Records excerpted from a collection
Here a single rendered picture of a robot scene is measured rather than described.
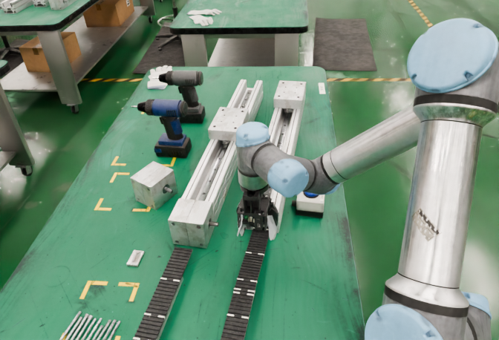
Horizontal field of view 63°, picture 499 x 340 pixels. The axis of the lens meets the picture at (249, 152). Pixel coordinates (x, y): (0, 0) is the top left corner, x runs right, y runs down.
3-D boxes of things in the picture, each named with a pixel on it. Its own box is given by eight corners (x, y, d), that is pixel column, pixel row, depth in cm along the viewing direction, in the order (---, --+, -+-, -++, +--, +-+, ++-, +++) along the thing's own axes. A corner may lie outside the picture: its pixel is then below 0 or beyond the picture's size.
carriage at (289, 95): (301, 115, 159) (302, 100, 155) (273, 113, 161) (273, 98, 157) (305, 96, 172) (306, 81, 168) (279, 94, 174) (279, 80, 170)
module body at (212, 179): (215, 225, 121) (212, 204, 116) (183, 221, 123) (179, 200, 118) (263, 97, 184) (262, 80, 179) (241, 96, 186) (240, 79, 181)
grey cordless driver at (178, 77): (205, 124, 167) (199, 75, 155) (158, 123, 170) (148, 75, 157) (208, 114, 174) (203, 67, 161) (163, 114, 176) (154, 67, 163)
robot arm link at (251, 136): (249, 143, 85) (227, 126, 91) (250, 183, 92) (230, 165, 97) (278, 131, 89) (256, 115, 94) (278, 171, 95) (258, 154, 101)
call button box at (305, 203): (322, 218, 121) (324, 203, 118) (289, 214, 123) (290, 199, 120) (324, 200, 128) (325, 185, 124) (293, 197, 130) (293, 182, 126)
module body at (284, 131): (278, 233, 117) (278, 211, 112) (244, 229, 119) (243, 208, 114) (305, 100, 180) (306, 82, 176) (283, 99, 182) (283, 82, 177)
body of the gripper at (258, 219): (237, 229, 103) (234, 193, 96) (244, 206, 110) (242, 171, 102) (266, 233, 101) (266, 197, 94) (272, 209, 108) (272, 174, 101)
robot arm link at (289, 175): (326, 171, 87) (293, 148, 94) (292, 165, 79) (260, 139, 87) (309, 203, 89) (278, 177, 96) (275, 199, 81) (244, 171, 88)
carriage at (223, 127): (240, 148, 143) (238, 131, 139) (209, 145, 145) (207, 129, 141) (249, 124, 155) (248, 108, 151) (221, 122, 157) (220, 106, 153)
* * *
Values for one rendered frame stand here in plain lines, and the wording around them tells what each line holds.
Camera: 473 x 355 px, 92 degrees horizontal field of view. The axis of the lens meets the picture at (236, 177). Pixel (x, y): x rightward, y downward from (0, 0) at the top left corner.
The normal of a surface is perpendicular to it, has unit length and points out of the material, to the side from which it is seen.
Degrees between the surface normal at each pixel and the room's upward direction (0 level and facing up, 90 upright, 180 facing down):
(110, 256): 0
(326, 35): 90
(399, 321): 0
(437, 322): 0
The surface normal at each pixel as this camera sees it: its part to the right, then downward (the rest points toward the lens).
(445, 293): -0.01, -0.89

→ **What the task asks**:
List every line in the records above that contains the word "carriage".

→ **Output**:
carriage at (289, 95): (301, 115, 159) (302, 100, 155) (273, 113, 161) (273, 98, 157) (305, 96, 172) (306, 81, 168) (279, 94, 174) (279, 80, 170)
carriage at (223, 127): (240, 148, 143) (238, 131, 139) (209, 145, 145) (207, 129, 141) (249, 124, 155) (248, 108, 151) (221, 122, 157) (220, 106, 153)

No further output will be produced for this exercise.